**Exercise objective:**
Show all lines of the listing that contain the word "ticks".

**Raw data:**

______

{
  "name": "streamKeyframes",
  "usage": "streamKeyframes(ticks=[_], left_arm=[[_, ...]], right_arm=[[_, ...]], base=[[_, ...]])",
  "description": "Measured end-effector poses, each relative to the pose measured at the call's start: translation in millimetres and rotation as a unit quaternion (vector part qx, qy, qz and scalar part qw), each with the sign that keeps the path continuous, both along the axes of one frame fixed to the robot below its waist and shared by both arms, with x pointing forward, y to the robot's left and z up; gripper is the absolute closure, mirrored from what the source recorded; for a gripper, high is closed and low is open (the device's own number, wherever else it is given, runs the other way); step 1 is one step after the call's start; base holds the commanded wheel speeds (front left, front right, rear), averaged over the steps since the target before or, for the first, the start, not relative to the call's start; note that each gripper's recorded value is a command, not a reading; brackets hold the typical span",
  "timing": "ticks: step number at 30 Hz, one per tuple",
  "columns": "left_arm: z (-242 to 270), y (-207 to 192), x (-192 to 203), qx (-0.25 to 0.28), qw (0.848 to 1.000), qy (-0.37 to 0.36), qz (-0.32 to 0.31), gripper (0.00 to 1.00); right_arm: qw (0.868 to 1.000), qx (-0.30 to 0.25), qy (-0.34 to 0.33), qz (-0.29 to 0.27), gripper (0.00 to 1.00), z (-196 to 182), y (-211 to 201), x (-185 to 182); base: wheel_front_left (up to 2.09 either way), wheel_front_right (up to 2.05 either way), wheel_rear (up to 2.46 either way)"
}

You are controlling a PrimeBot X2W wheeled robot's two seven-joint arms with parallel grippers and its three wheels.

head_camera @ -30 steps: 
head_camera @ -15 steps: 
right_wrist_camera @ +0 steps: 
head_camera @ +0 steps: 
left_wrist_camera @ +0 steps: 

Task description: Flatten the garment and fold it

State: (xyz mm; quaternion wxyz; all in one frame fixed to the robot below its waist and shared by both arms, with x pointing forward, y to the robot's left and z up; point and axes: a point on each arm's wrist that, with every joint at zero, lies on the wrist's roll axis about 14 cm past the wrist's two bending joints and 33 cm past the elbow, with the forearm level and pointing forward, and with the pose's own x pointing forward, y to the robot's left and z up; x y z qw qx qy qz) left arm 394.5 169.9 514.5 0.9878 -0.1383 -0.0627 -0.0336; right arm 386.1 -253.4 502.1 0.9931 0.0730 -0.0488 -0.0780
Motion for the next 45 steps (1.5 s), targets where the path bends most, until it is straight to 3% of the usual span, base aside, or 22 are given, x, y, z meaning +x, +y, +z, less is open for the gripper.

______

**Your solution:**
  "usage": "streamKeyframes(ticks=[_], left_arm=[[_, ...]], right_arm=[[_, ...]], base=[[_, ...]])",
  "timing": "ticks: step number at 30 Hz, one per tuple",

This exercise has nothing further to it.